■ **Exercise aim**: Could you output each line of the data that follows exactly?

══════════

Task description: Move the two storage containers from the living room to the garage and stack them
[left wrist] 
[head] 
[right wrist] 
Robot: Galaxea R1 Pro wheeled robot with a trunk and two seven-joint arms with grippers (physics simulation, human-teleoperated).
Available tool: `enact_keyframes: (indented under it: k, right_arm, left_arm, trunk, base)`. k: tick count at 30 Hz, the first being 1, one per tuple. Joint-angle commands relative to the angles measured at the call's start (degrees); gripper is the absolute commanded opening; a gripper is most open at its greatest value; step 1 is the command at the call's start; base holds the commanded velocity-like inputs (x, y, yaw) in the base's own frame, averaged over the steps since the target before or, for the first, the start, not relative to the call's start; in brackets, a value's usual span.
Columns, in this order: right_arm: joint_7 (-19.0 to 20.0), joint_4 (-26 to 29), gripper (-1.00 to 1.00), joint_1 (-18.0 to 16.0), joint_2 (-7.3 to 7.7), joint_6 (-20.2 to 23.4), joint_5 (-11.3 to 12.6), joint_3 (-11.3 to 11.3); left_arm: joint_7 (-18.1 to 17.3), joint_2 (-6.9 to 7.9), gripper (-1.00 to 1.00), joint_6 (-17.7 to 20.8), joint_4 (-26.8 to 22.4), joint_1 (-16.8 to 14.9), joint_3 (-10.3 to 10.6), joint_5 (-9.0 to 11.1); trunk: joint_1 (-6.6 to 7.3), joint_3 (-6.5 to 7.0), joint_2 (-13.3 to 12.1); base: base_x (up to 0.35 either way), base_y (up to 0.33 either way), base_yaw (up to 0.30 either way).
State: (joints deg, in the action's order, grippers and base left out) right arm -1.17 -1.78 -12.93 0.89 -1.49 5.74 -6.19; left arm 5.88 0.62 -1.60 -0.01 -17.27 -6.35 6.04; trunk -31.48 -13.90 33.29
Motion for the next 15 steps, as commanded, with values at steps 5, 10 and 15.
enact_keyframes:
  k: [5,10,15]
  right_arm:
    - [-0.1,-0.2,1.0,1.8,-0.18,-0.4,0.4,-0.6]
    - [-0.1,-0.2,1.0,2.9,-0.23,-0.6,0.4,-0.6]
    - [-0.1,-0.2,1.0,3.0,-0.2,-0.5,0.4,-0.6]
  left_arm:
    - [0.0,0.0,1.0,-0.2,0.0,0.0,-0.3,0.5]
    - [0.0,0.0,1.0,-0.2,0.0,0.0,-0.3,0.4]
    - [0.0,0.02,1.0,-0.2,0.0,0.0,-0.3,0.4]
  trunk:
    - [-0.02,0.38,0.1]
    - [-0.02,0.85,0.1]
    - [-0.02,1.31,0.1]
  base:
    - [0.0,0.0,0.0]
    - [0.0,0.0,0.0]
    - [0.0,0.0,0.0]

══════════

■ **Solution**:
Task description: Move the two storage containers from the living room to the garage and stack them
[left wrist] 
[head] 
[right wrist] 
Robot: Galaxea R1 Pro wheeled robot with a trunk and two seven-joint arms with grippers (physics simulation, human-teleoperated).
Available tool: `enact_keyframes: (indented under it: k, right_arm, left_arm, trunk, base)`. k: tick count at 30 Hz, the first being 1, one per tuple. Joint-angle commands relative to the angles measured at the call's start (degrees); gripper is the absolute commanded opening; a gripper is most open at its greatest value; step 1 is the command at the call's start; base holds the commanded velocity-like inputs (x, y, yaw) in the base's own frame, averaged over the steps since the target before or, for the first, the start, not relative to the call's start; in brackets, a value's usual span.
Columns, in this order: right_arm: joint_7 (-19.0 to 20.0), joint_4 (-26 to 29), gripper (-1.00 to 1.00), joint_1 (-18.0 to 16.0), joint_2 (-7.3 to 7.7), joint_6 (-20.2 to 23.4), joint_5 (-11.3 to 12.6), joint_3 (-11.3 to 11.3); left_arm: joint_7 (-18.1 to 17.3), joint_2 (-6.9 to 7.9), gripper (-1.00 to 1.00), joint_6 (-17.7 to 20.8), joint_4 (-26.8 to 22.4), joint_1 (-16.8 to 14.9), joint_3 (-10.3 to 10.6), joint_5 (-9.0 to 11.1); trunk: joint_1 (-6.6 to 7.3), joint_3 (-6.5 to 7.0), joint_2 (-13.3 to 12.1); base: base_x (up to 0.35 either way), base_y (up to 0.33 either way), base_yaw (up to 0.30 either way).
State: (joints deg, in the action's order, grippers and base left out) right arm -1.17 -1.78 -12.93 0.89 -1.49 5.74 -6.19; left arm 5.88 0.62 -1.60 -0.01 -17.27 -6.35 6.04; trunk -31.48 -13.90 33.29
Motion for the next 15 steps, as commanded, with values at steps 5, 10 and 15.
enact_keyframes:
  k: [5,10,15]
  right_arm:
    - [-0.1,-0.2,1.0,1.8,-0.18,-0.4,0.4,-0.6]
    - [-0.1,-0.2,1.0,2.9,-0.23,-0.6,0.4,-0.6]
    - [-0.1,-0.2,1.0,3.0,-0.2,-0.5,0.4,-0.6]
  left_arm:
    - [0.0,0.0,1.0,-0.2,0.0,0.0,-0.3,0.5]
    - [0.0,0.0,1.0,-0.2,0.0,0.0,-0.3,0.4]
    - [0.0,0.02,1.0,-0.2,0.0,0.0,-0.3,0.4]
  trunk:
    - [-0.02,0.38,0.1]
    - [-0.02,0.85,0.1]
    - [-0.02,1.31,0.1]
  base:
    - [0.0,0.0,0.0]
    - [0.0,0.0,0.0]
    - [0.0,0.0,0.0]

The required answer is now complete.